The combination of overfishing and climate change has been depleting the waters for decades, he said. “But in the last three or four years, you can really feel the difference.” Some aquatic species are almost completely gone, like a long eel-like razor clam called a lingueirão that Alexandre grew up fishing, and the local community has had to shift to tourism.

“Fishing is definitely in decline here, and soon enough it’s going to die,” said António Leitão, a Brazilian-born chef who worked in some of the top restaurants of New York, London and Lisbon before giving up a high-profile culinary career to move to Melides, Comporta’s quieter neighboring village, and run a small catering company with his wife. António works with Alexandre and other local fishermen to source more sustainable fish varieties, like certain species of sea bream, cuttlefish and sardines, the fishing of which is now capped by the government. If major changes aren’t made, he added, “in a few years, there probably won’t be any more fishing here.”

We docked at the pier, golden sunlight now pouring over the moored wooden boats and old thatched-roof fishing huts scattered across the wharf. Bidding goodbye to Alexandre, we joined António for a trip to the fish markets, where he selected sardines and bream caught that morning from big crates strewn across the floor. After the market at Carrasqueira, we headed to the white-washed Comporta village, where well-heeled newer residents cross paths with longstanding locals.

“There's a big contrast between the local people, who don't have that much money, and these super rich people,” said António. In the past this contrast was a subject of significant tension in the area, he added. For decades, much of Comporta was owned by the Espírito Santo family, Portugal’s largest banking dynasty. Though they expanded agriculture and infrastructure, the Espírito Santos were also seen as exploiting the local community, keeping a tight hold on industry and development until the collapse of the banking group in 2014.

But the more recent influx of wealthy foreigners is generally embraced by the locals, said António. “People around here like it because it gives them a lot of business, from the fishermen to the tourist guides to the restaurants.”

And many of the new arrivals, he said, are coming with the aim of living more sustainably, more slowly, in support of the local community—like António himself, who sources almost all of his ingredients from small local farmers, butchers, fishermen and traditional producers.

“That’s why I came over here,” he said. “To have a more chilled life and to actually work with really great ingredients. I was working in hotels and restaurants where the margins were the most important thing." Each year, he said, more and more people are arriving who are tired of grinding out a career and a lifestyle that they no longer feel good about.
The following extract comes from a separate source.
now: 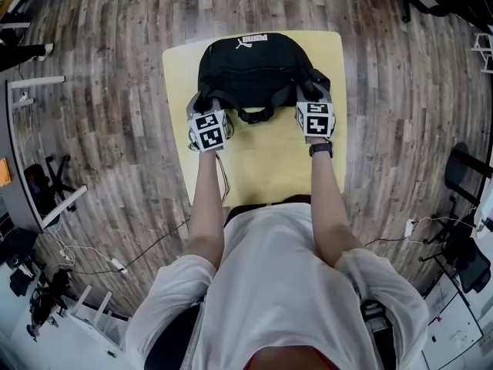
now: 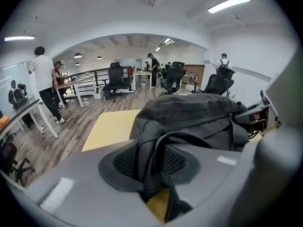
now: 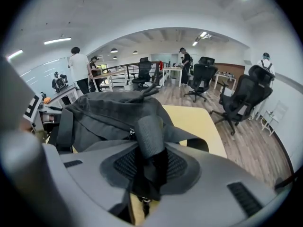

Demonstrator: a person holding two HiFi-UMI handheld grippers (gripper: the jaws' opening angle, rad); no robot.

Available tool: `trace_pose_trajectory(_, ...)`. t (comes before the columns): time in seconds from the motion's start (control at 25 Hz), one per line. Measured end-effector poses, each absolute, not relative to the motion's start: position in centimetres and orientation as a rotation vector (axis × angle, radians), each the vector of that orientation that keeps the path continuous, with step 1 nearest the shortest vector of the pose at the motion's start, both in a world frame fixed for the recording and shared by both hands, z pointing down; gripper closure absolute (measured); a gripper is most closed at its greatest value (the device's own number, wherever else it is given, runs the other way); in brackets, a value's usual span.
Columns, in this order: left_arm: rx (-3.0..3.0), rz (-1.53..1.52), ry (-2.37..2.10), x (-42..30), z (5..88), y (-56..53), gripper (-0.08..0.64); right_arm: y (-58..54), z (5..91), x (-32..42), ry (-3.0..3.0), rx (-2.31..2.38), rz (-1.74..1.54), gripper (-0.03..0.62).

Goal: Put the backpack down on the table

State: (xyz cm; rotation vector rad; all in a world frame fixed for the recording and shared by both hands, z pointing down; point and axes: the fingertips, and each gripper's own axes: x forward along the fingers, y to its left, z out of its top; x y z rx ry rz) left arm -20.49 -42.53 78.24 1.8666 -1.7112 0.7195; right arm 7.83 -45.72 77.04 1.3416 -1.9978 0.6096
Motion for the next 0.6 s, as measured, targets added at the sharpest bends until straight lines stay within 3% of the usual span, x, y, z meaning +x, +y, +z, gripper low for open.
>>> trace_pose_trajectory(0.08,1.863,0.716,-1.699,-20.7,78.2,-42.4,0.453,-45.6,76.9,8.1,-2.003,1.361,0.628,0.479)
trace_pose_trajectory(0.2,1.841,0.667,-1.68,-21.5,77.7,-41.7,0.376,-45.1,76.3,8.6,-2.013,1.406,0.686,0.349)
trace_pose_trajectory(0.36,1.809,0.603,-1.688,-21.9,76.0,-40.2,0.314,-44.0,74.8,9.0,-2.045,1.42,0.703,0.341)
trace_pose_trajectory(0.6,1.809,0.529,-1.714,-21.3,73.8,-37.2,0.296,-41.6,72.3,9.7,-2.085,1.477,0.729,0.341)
The hills of Alentejo have become a breeding ground for progressive intentional communities aimed at finding better ways of living in harmony with each other and with nature, beginning in 1995 with Tamera Peace Research and Education Center, a pioneering experimental research center and “healing biotope” that now employs and houses hundreds of people. More recent communities, like Permalab, a living laboratory devoted to regenerative and cyclic cohabitation, and the "self-realization center" Mooji, have helped to nurture a true frontier of experimental living where it’s possible to dream of a more ecologically and spiritually sustainable “post-capitalist world.”

“There's definitely a movement now awakening here in Portugal. Our country is ideal for this kind of sustainable living, because of the weather and the landscape,” said António. “There's a shift in mentality. People are realizing that there’s more to life than making money.”

The Fisherman’s Life Is a Free Life

Comporta Coast, Alentejo ch. IV
From Arrábida we headed south, crossing into the Alentejo region, known as the “breadbasket of Portugal” for its soft rolling plains of fertile soil, rich with cork and holly oak trees, umbrella pines, olive and eucalyptus, vineyards and rice fields. With this natural bounty and some 40 miles of nearly untouched white-sand beaches, it’s no great surprise that the region has drawn some of Europe’s top designers over the past decade, including Christian Louboutin, Philippe Starck and Vincent van Duysen, all of whom are developing projects here.

Particularly Comporta, a string of sleepy fishing villages nestled along the Atlantic Ocean coastline among sloping salt flats and sand dunes, is now dotted with vacation homes, high-end retail, cultural projects and gastronomy characterized by a particular fusion of traditional Alentejan design and Bali-esque boho-chic that’s become known as “Comporta style.”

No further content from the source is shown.